**Task brief**
Please repeat the data exactly. Any picture in it stays out.

Information shown Start Marker

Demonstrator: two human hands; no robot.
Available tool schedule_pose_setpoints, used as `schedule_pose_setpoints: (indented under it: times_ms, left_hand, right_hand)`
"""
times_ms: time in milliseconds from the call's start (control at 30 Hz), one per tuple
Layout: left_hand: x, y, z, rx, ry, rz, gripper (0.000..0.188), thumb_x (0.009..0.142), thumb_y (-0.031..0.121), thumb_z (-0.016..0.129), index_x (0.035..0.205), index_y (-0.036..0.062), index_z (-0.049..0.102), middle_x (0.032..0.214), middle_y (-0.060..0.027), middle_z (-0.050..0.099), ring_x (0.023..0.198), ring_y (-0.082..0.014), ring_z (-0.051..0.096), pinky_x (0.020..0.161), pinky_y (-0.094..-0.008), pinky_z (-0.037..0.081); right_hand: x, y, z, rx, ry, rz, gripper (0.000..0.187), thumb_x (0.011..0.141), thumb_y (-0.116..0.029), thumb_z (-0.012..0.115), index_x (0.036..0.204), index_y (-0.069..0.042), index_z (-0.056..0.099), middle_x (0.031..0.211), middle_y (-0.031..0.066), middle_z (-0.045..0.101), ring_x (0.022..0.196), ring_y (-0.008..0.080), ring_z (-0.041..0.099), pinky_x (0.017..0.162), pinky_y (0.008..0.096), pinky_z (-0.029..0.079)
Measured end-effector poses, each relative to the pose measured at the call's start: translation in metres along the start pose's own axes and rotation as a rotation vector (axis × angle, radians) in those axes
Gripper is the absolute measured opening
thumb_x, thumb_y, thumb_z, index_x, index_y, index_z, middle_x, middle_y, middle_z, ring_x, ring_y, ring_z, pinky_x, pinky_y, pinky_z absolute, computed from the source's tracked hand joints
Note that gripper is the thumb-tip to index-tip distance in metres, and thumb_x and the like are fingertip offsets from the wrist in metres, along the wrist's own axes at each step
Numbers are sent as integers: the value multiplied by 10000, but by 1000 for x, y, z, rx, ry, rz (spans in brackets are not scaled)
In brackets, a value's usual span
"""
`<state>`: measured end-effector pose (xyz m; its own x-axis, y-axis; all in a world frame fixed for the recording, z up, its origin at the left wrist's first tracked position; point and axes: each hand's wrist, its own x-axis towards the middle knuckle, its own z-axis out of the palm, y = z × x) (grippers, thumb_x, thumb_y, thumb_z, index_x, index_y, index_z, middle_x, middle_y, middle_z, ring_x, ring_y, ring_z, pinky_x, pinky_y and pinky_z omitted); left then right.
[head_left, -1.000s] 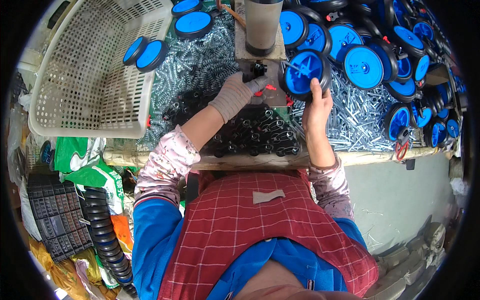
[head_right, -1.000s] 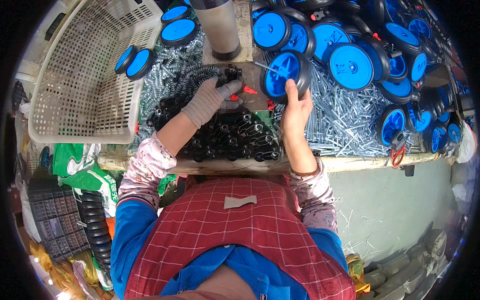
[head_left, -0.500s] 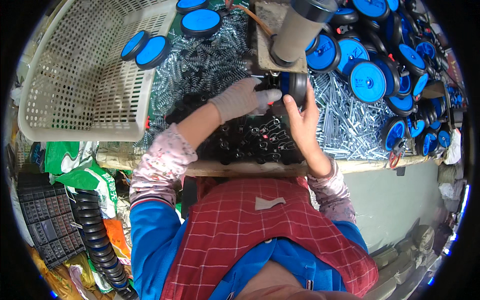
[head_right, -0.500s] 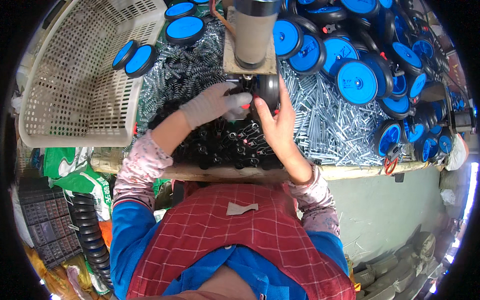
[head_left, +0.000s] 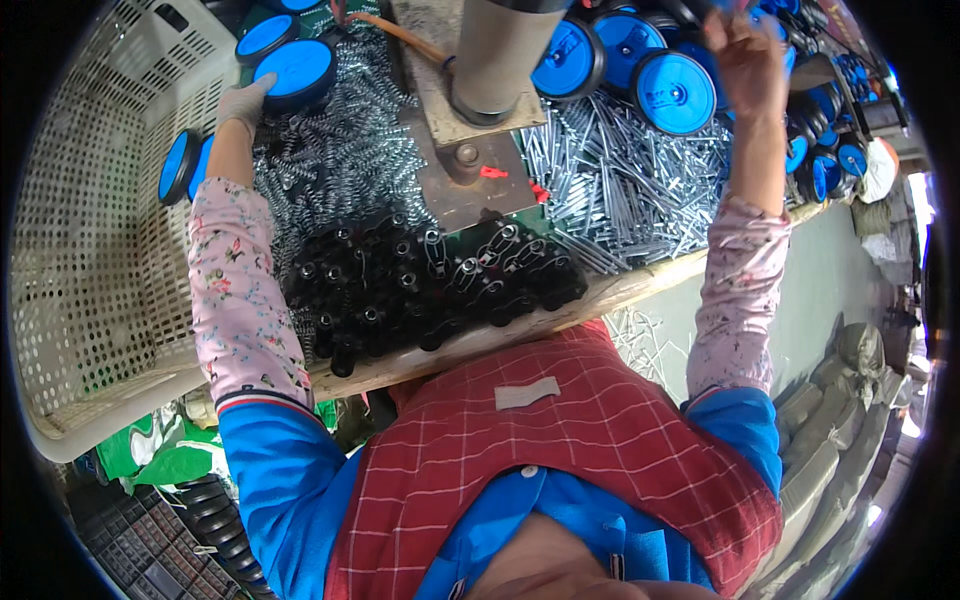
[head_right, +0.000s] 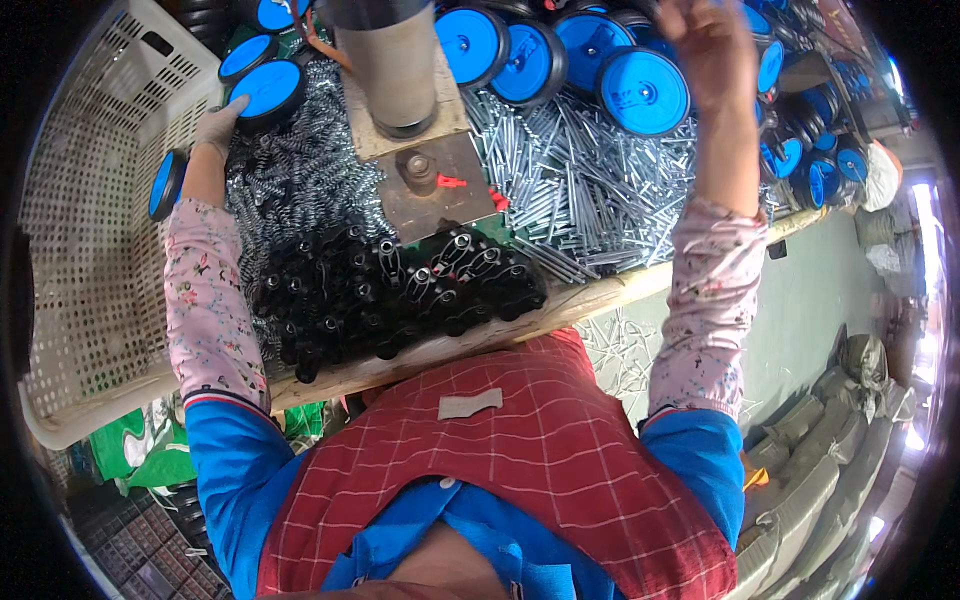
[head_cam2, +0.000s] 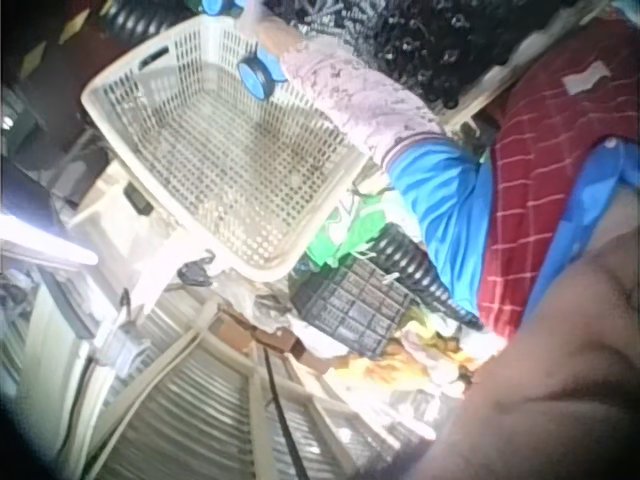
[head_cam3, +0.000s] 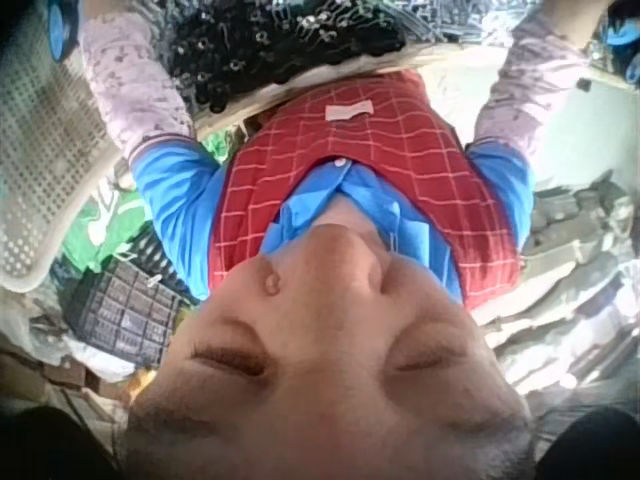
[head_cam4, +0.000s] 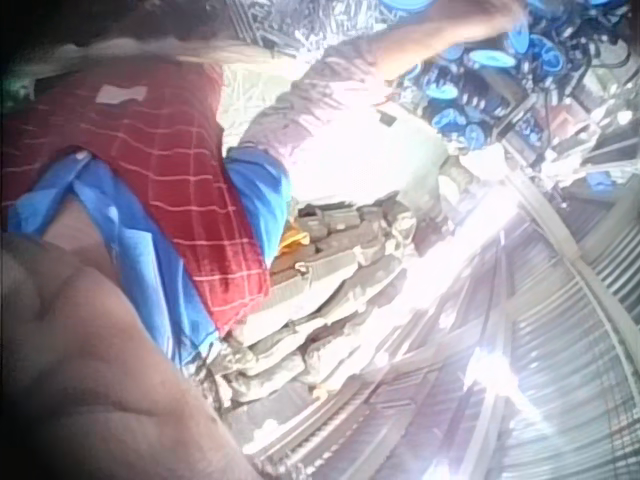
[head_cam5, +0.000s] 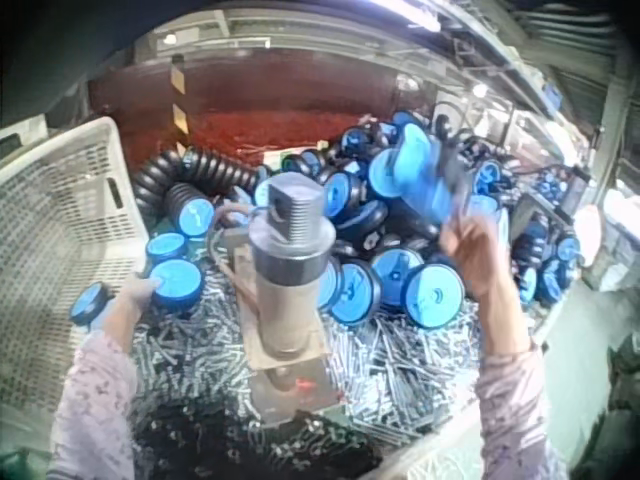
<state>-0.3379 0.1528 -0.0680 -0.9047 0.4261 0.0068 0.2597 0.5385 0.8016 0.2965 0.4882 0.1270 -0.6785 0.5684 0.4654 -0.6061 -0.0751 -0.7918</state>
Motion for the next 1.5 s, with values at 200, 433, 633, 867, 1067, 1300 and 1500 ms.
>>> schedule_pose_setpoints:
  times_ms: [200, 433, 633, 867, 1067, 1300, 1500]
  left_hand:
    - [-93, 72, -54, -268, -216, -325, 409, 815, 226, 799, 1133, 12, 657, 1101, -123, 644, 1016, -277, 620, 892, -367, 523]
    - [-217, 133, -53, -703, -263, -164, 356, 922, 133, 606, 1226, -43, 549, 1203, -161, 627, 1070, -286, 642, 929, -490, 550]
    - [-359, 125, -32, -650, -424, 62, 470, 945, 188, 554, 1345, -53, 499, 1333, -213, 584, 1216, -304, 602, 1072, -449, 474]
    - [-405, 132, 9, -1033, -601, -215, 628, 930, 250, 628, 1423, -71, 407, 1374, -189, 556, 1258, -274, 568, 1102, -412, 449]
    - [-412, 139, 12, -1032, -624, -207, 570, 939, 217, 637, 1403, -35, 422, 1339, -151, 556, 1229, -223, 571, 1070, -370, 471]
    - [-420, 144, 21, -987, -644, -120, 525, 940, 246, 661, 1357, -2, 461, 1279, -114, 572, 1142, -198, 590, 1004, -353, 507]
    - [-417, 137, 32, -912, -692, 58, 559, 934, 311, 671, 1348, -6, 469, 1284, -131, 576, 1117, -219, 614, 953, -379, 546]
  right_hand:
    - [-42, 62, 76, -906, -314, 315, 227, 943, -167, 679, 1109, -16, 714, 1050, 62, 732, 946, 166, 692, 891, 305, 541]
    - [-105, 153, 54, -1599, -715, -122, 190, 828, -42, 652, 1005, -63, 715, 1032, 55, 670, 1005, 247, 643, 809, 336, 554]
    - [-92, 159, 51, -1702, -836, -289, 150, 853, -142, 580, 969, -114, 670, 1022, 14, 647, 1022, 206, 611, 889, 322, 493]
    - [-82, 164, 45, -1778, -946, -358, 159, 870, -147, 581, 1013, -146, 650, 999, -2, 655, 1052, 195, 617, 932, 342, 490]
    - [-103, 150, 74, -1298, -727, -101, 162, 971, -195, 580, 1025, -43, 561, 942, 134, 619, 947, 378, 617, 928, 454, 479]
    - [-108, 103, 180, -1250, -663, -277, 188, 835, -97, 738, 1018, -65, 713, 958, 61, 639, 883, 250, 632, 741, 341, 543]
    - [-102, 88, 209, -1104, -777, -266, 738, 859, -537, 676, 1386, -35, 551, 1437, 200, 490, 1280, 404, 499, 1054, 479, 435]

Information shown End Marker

**Solved problem**
Demonstrator: two human hands; no robot.
Available tool schedule_pose_setpoints, used as `schedule_pose_setpoints: (indented under it: times_ms, left_hand, right_hand)`
"""
times_ms: time in milliseconds from the call's start (control at 30 Hz), one per tuple
Layout: left_hand: x, y, z, rx, ry, rz, gripper (0.000..0.188), thumb_x (0.009..0.142), thumb_y (-0.031..0.121), thumb_z (-0.016..0.129), index_x (0.035..0.205), index_y (-0.036..0.062), index_z (-0.049..0.102), middle_x (0.032..0.214), middle_y (-0.060..0.027), middle_z (-0.050..0.099), ring_x (0.023..0.198), ring_y (-0.082..0.014), ring_z (-0.051..0.096), pinky_x (0.020..0.161), pinky_y (-0.094..-0.008), pinky_z (-0.037..0.081); right_hand: x, y, z, rx, ry, rz, gripper (0.000..0.187), thumb_x (0.011..0.141), thumb_y (-0.116..0.029), thumb_z (-0.012..0.115), index_x (0.036..0.204), index_y (-0.069..0.042), index_z (-0.056..0.099), middle_x (0.031..0.211), middle_y (-0.031..0.066), middle_z (-0.045..0.101), ring_x (0.022..0.196), ring_y (-0.008..0.080), ring_z (-0.041..0.099), pinky_x (0.017..0.162), pinky_y (0.008..0.096), pinky_z (-0.029..0.079)
Measured end-effector poses, each relative to the pose measured at the call's start: translation in metres along the start pose's own axes and rotation as a rotation vector (axis × angle, radians) in those axes
Gripper is the absolute measured opening
thumb_x, thumb_y, thumb_z, index_x, index_y, index_z, middle_x, middle_y, middle_z, ring_x, ring_y, ring_z, pinky_x, pinky_y, pinky_z absolute, computed from the source's tracked hand joints
Note that gripper is the thumb-tip to index-tip distance in metres, and thumb_x and the like are fingertip offsets from the wrist in metres, along the wrist's own axes at each step
Numbers are sent as integers: the value multiplied by 10000, but by 1000 for x, y, z, rx, ry, rz (spans in brackets are not scaled)
In brackets, a value's usual span
"""
`<state>`: measured end-effector pose (xyz m; its own x-axis, y-axis; all in a world frame fixed for the recording, z up, its origin at the left wrist's first tracked position; point and axes: each hand's wrist, its own x-axis towards the middle knuckle, its own z-axis out of the palm, y = z × x) (grippers, thumb_x, thumb_y, thumb_z, index_x, index_y, index_z, middle_x, middle_y, middle_z, ring_x, ring_y, ring_z, pinky_x, pinky_y and pinky_z omitted); left then right.
[head_left, -1.000s] 
[head_right, -1.000s] 
[head_left, -0.500s] 
[head_right, -0.500s] 
[head_left, +0.000s] 
[head_right, +0.000s] 
[head_cam2, +0.000s] 
[head_cam3, +0.000s] 
[head_cam4, +0.000s] 
[head_cam5, +0.000s] 
<state>-0.3379 0.1528 -0.0680 -0.9047 0.4261 0.0068 0.2597 0.5385 0.8016 0.2965 0.4882 0.1270 -0.6785 0.5684 0.4654 -0.6061 -0.0751 -0.7918</state>
Motion for the next 1.5 s, with values at 200, 433, 633, 867, 1067, 1300 and 1500 ms.
>>> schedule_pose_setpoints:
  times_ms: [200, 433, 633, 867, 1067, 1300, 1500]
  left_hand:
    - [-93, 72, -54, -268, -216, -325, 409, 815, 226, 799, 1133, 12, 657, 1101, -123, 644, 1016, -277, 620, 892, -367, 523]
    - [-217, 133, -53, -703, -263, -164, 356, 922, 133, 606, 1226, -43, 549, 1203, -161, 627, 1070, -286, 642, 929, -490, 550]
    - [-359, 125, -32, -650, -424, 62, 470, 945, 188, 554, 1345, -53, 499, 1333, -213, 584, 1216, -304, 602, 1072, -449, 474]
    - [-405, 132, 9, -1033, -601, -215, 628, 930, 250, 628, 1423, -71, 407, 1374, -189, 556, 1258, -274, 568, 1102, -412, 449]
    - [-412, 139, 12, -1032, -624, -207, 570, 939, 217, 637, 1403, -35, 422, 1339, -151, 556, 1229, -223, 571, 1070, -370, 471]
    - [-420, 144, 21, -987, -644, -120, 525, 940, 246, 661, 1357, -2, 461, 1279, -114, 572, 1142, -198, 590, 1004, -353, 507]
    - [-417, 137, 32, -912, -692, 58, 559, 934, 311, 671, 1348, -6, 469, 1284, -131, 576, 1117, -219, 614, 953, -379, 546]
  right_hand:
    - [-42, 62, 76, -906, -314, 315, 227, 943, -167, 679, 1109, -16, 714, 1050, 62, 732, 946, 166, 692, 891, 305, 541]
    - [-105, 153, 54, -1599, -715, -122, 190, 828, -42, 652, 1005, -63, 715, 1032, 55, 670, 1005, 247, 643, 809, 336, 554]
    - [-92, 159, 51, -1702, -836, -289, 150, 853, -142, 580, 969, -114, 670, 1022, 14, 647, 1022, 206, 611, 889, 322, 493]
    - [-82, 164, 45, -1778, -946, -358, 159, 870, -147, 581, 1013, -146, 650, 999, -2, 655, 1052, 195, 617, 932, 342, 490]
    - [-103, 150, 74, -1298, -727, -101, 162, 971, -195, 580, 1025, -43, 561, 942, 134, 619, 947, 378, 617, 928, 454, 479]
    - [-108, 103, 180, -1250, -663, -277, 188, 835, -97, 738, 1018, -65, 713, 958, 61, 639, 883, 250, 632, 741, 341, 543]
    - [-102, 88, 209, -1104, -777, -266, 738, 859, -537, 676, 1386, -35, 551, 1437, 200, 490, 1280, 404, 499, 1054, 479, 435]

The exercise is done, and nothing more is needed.